America is home to less than five percent of the global population, and yet it uses around a quarter of the world’s fossil fuel resources (burning up nearly 25 percent of the coal, 26 percent of the oil, and 27 percent of the world’s natural gas). As of 2003, the US had more private cars than licensed drivers, with SUVs among the bestselling vehicles. New houses in America were 38 percent bigger in 2002 than in 1975, despite the average number of people per household being lower. Americans spend $70 billion a year on cigarettes, and nearly $818,000 every day, or about $300 million a year, on Oreos. Of course, such statistics – which might have once been a source of astonishment – are now little more than dull quanitifications of what we all intuitively know. That very little if anything has changed in recent patterns of consumption in light of such knowledge is testament to the power of consumerist disavowal, the cynical gesture that insists: ‘Yes, I know very well, but still’. This defensive response to external challenges to the consumerist mindset may be evidence that those idealist significations of America as the land of plenty have a longevity that far exceeds that of their material referents. Any confrontation with the reality of the destruction wrought by over-consumption is relegated in importance when compared to the symbolic ideals of consumer society. The persistence of the right to consume without restraint overrides any potential sense of guilt. Indeed, any guilt feeling is displaced onto those ‘killjoys’ who would try to reactivate the buried bad conscience of others. Don’t try to make me feel guilty about buying this. As the Hummer tagline proudly asserts: ‘Need is a very subjective word’.
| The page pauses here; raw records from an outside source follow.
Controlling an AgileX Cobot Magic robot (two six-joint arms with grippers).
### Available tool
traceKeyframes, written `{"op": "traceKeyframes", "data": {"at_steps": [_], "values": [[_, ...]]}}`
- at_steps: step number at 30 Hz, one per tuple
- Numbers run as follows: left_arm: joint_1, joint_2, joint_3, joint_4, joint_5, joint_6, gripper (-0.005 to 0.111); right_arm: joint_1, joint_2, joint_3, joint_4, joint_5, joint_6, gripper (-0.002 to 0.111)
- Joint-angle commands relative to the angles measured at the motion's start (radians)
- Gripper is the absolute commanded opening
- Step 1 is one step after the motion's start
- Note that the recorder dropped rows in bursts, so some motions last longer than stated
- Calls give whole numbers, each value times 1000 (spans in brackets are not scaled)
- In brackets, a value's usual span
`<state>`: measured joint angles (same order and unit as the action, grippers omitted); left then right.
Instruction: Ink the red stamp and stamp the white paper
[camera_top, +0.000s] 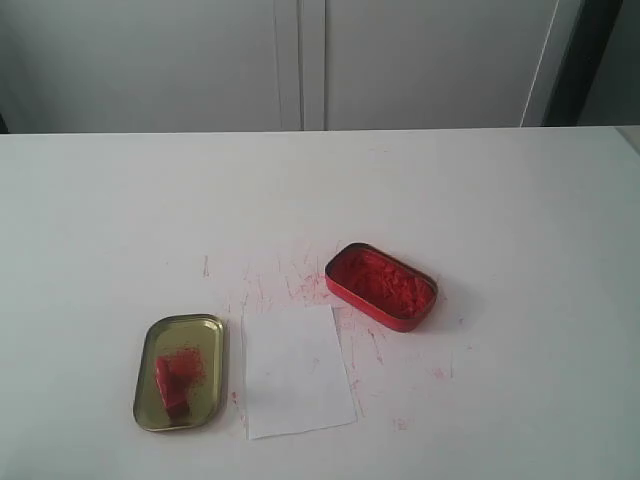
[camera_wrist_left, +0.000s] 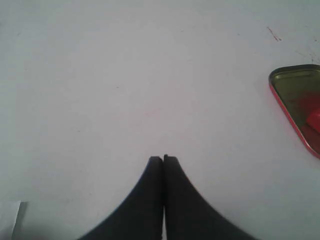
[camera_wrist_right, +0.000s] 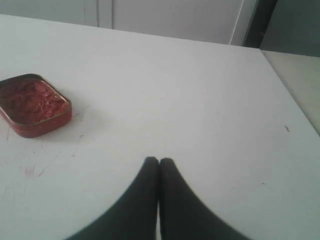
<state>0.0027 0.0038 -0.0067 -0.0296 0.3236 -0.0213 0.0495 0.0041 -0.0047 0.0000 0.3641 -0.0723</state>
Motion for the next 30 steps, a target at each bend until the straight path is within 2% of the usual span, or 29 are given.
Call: {"op": "traceKeyframes", "data": {"at_steps": [1, 30], "values": [[-3, -4, 7, 5, 9, -1, 0, 1, -4, 5, 0, -14, -2, 0], [-3, -4, 7, 5, 9, -1, 0, 1, -4, 5, 0, -56, -2, 0]]}}
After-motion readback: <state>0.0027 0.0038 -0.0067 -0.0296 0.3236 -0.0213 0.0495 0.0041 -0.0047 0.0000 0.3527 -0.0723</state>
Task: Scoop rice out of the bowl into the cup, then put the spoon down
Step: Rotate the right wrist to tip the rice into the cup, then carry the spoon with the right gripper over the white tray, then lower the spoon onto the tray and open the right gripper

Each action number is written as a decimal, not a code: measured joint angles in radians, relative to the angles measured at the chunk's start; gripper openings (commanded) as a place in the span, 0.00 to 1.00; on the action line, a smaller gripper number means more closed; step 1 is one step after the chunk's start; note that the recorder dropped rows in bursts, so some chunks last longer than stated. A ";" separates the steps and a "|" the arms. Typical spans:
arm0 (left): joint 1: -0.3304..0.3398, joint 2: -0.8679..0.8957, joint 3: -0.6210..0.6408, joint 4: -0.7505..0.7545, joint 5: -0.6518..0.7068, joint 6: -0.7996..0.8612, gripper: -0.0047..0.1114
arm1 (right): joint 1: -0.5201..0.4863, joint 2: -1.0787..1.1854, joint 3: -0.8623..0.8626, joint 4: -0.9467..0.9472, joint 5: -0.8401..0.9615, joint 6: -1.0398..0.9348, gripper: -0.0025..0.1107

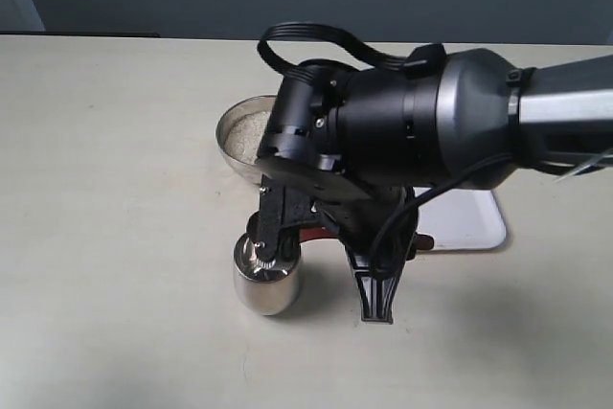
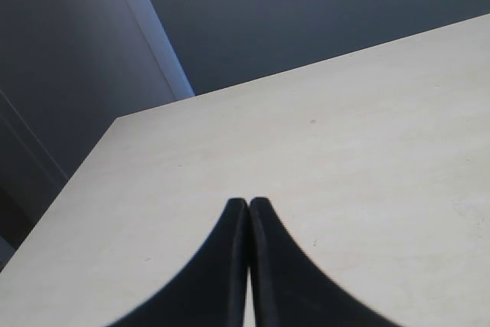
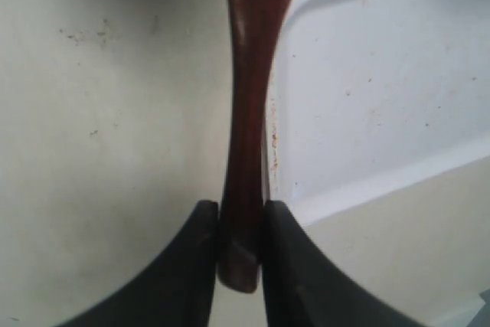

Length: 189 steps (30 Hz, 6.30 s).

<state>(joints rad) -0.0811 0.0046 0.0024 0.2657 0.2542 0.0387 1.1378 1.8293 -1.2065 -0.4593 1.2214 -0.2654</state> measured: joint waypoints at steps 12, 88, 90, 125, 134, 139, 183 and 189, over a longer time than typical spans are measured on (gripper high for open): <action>0.000 0.000 0.000 0.000 0.000 0.000 0.04 | 0.046 0.000 0.000 -0.083 -0.002 0.092 0.01; 0.000 0.000 0.000 0.000 0.000 0.000 0.04 | 0.193 -0.045 0.171 -0.348 -0.008 0.531 0.01; 0.000 0.000 0.000 0.000 0.000 0.000 0.04 | 0.167 -0.060 0.173 -0.306 -0.018 0.548 0.01; 0.000 0.000 0.000 0.000 0.000 0.000 0.04 | -0.743 0.050 0.023 0.575 -0.262 0.149 0.01; 0.000 0.000 0.000 0.000 0.000 0.000 0.04 | -0.743 0.286 -0.395 0.567 -0.015 0.130 0.01; 0.000 0.000 0.000 0.000 0.000 0.000 0.04 | -0.743 0.362 -0.506 0.574 -0.011 0.127 0.01; 0.000 0.000 0.000 0.000 0.000 0.000 0.04 | -0.675 0.427 -0.392 0.578 0.008 0.125 0.43; 0.000 0.000 0.000 0.000 0.000 0.000 0.04 | -0.675 0.421 -0.390 0.557 0.014 0.119 0.56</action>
<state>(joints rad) -0.0811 0.0046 0.0024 0.2657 0.2542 0.0387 0.4633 2.2500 -1.5962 0.0973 1.2349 -0.1464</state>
The triumph of consumerism in the US is regularly seen as a fait accompli, a concrete achievement so self-evidently good and right (one might even say ‘natural’) as to be beyond question. Those who have dared to challenge the desirability and viability of rabid consumption in the past – the Puritans, the Transcendentalists, the Prohibitionists, advocates of ‘voluntary simplicity’, the 60s counterculture, ecological groups, and sections of the recent Occupy movement – have made minimal impact upon the hegemony of consumerism. It is often supposed that the real consumerist boom, which began in the post-WWII era of prosperity and continues to this day (despite the crisis), has been fuelled by increased expectations, most notably those for more and varied material goods (TVs, automobiles, technology, and so on). Yet, in reality, our expectations as consumers are perpetually diminished and must be purposely and repeatedly thwarted in the service of consumerism’s continuity. For all the emotional and financial investment in new products, the unspoken presupposition of consumerism is that no commodity will ever actually deliver its satisfaction as advertised. The endless promises of happiness will always be broken, even as the speed on our ‘hedonic treadmills’ increases. As consumers we remain forcibly disappointed. Indeed, if a product were to genuinely sate the desire that prompted its initial acquisition, this would risk jeopardizing the treasured narrative of infinite consumption. Instead the act of consumption must ultimately be emptied of any genuine gratification, while the production process must actively program obsolescence into all consumer goods.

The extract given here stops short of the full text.